USBASP is an open-source ISP (In-System Programming) programmer for AVR devices. If someone wants to develop programs that use the UART of Atmega32, you need to upload code using ISP. USBASP can be used for programming other AVR micro-controllers also. It can be used for burning the boot loader. The LED on the board indicates power. It goes off while uploading code, giving an additional indication. Newer AVRs use much faster programming techniques like TPI and UPDI. But someone may want to flash newer TPI-based AVR microcontrollers with an old USBASP board. Kevin Cuzner documented how to program TPI-only AVR microcontrollers using a USBASP device.
TPI Programming: A Summary
Before going into the steps involved in the programming process, let’s first get an overview of TPI programming. The Tiny Programming Interface (TPI) is the only programming interface available in some newer AVR microcontrollers. TPI interface method consists of two layers Physical layer and the Access layer. The physical layer consists of two operations: transmit and receive. The TPI Access layer controls the mode of operation. TPI interface method needs only 3 pins for usage which are Reset, TPIDATA, and TPICLK. TPIDATA is a bidirectional data line unlike in the SPI method, where 2 data lines are used for transmission and reception of data.

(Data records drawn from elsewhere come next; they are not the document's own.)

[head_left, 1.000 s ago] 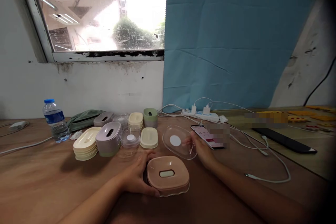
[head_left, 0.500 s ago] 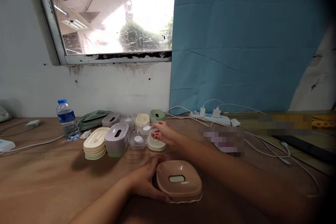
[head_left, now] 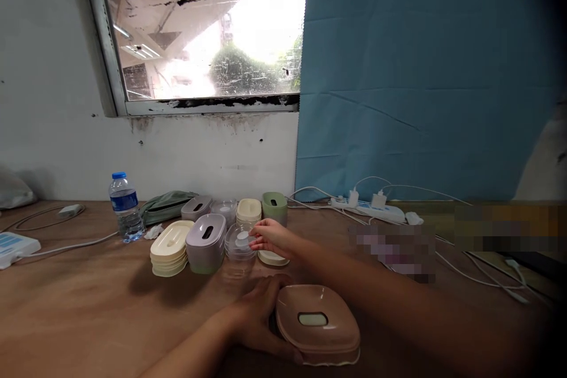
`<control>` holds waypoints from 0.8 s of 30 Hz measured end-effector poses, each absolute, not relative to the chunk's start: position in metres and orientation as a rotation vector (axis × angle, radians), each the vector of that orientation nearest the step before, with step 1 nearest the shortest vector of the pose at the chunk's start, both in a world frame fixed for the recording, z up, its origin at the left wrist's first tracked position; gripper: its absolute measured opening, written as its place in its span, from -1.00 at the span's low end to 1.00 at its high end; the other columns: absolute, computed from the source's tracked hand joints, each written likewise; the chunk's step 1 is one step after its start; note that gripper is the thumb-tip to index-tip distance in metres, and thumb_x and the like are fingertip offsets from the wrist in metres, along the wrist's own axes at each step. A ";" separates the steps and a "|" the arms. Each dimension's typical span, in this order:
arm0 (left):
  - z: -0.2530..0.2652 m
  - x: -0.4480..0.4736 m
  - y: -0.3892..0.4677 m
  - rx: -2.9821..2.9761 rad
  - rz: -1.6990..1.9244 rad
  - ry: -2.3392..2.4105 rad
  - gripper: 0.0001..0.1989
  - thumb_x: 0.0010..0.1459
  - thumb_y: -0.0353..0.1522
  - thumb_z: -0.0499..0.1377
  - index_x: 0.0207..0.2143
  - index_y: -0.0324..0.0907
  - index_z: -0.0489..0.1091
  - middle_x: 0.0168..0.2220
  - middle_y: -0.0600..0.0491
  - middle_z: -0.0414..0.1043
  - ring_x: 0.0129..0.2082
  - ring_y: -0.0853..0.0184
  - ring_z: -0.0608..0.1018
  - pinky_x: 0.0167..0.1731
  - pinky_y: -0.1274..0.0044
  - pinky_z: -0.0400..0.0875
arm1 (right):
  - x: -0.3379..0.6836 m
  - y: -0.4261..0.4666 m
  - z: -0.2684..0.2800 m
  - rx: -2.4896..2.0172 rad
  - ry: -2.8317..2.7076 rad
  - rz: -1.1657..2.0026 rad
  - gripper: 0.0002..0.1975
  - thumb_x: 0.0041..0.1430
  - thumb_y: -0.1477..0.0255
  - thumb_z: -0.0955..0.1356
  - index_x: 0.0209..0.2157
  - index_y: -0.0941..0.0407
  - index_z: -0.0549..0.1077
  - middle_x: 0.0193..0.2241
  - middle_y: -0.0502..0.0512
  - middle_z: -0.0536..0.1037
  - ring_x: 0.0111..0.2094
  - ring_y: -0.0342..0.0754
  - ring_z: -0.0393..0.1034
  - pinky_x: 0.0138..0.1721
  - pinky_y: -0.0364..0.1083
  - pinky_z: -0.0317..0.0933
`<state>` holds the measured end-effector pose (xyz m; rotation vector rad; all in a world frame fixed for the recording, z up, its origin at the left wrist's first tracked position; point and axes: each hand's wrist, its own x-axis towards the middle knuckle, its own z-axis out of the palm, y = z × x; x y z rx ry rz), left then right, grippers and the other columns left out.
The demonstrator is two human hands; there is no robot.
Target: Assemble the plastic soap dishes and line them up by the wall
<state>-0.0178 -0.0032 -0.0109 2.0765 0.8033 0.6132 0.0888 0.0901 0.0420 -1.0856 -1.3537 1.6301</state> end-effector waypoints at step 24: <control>-0.028 -0.019 0.013 2.033 0.737 0.686 -0.09 -0.34 -0.26 0.32 0.00 -0.17 -0.16 -0.03 -0.05 0.09 0.01 0.20 0.20 0.01 0.39 0.11 | 0.193 -0.006 0.069 -1.276 -2.988 0.576 -0.25 -0.48 0.31 0.48 -0.09 0.05 0.30 -0.19 0.07 0.34 -0.29 0.11 0.32 -0.34 -0.05 0.21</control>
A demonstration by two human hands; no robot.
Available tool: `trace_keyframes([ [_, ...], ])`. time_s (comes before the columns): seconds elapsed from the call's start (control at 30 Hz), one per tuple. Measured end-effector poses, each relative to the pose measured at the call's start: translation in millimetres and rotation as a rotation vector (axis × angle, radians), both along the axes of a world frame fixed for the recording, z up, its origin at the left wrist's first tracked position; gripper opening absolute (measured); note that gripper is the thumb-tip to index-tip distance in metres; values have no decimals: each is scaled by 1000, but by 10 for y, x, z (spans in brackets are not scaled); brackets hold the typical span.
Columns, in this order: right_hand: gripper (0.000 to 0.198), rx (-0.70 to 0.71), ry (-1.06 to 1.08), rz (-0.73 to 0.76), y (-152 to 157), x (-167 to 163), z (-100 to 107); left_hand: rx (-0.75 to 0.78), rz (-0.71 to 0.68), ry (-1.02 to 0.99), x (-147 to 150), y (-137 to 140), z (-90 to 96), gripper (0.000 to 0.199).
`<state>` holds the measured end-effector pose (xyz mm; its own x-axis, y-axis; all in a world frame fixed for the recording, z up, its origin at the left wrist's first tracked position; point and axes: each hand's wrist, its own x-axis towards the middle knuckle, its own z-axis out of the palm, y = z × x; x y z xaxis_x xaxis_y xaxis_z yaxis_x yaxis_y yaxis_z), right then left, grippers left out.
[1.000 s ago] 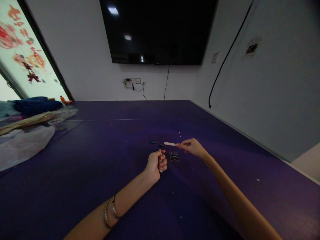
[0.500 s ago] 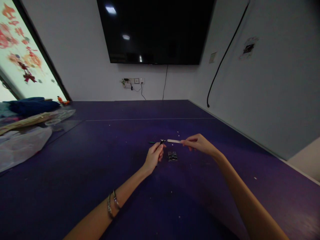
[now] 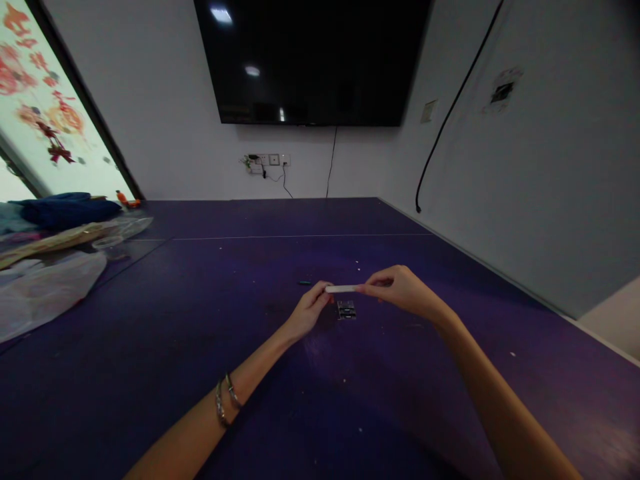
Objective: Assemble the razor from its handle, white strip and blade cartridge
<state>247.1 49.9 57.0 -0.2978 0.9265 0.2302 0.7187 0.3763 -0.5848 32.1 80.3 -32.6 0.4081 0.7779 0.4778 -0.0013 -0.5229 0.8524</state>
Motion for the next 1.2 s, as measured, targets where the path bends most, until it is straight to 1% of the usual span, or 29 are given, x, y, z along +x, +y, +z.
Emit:
trace_keyframes([
  [0.13, 40, -58, 36, 18, 15, 52, -7, 2, -15, 15, -15, 2, 19, 24],
  [0.33, 35, -62, 81, 40, 26, 10, -40, -2, -47, 12, -24, -1, 36, 24],
  [0.47, 31, -64, 151, 4, 39, 98, -20, -95, -44, -77, -63, 19, 72, 23],
  [0.53, 30, -99, 280, -3, 12, 74, -48, -159, -47, -119, -76, 38, 86, 25],
  [0.6, 29, -183, 507, -2, -49, -49, -134, -220, -33, -132, -77, 56, 91, 26],
  [0.7, 28, -361, 902, -3, -199, -368, -339, -300, 11, -160, -55, 66, 80, 26],
  [0.8, 26, -561, 1137, 42, -359, -662, -501, -328, 36, -159, -24, 51, 62, 24],
  [0.87, 25, -635, 1224, 67, -432, -776, -545, -334, 46, -154, -7, 31, 59, 24],
  [0.97, 24, -685, 1300, 85, -487, -851, -566, -343, 60, -146, 6, 8, 60, 24],
  [1.07, 24, -714, 1357, 75, -536, -890, -612, -359, 55, -132, 6, 13, 44, 23],
  [1.2, 27, -728, 1418, 23, -613, -921, -663, -367, 37, -129, 16, 34, -16, 22],
])
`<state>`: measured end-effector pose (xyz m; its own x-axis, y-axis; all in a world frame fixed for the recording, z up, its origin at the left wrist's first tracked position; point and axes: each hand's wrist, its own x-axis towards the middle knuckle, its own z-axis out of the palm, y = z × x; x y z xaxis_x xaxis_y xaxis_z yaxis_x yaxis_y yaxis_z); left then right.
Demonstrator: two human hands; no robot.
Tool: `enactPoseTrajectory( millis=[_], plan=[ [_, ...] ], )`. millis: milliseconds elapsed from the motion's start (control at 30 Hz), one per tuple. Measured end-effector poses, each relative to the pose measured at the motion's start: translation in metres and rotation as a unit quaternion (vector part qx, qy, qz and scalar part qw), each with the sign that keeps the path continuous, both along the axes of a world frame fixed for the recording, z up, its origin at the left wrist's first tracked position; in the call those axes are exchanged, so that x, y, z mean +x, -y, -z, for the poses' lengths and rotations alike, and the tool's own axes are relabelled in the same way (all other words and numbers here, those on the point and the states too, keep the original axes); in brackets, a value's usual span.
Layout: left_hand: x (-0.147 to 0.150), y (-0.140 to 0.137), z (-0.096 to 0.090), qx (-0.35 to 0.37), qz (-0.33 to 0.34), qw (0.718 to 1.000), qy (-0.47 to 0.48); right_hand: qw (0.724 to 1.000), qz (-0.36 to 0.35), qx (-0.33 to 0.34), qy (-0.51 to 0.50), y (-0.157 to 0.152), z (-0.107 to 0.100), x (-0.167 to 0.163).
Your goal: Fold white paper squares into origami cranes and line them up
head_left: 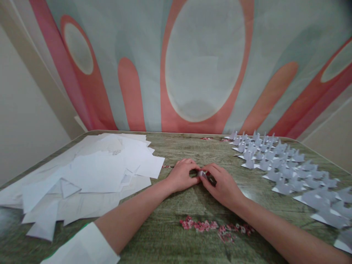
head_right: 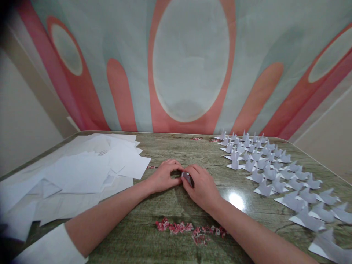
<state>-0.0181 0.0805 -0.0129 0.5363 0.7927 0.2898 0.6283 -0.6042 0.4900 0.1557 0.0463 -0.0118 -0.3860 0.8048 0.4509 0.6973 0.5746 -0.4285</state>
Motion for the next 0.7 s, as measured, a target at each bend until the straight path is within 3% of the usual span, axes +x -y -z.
enactPoseTrajectory(
  millis=[367,700],
  plan=[
    [-0.0017,0.0025,-0.0042,-0.016,0.014,1.0,-0.01,0.999,0.014,0.023,0.024,-0.004,0.0034,0.0042],
    [-0.0003,0.0066,-0.0057,0.019,0.027,0.999,-0.033,0.999,0.009,0.021,0.029,-0.005,0.003,0.0051]
  ],
)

Read more: PROGRAMMING TPI AVRS USING USBASP PROGRAMMER
- What is the primary benefit of the ISP feature?
It allows users to upload programs while the chip remains on the system. - Which pins are dedicated for standard ISP programming?
SCK, MISO, MOSI, and the RESET pin held LOW. - Can the USBASP programmer be used for newer TPI-based AVRs?
Yes, it can program TPI-only AVRs if documented methods are followed. - How many pins does the TPI interface require?
The TPI interface needs only three pins: Reset, TPIDATA, and TPICLK. - What is the function of the LED on the USBASP board?
The LED indicates power and turns off while uploading code. - How does TPIDATA differ from SPI data lines?
TPIDATA is a single bidirectional line, whereas SPI uses two separate lines for transmission and reception. - What layers make up the TPI interface method?
The TPI interface consists of a Physical layer and an Access layer. - Can the USBASP programmer burn boot loaders?
Yes, the USBASP can be used for burning the boot loader.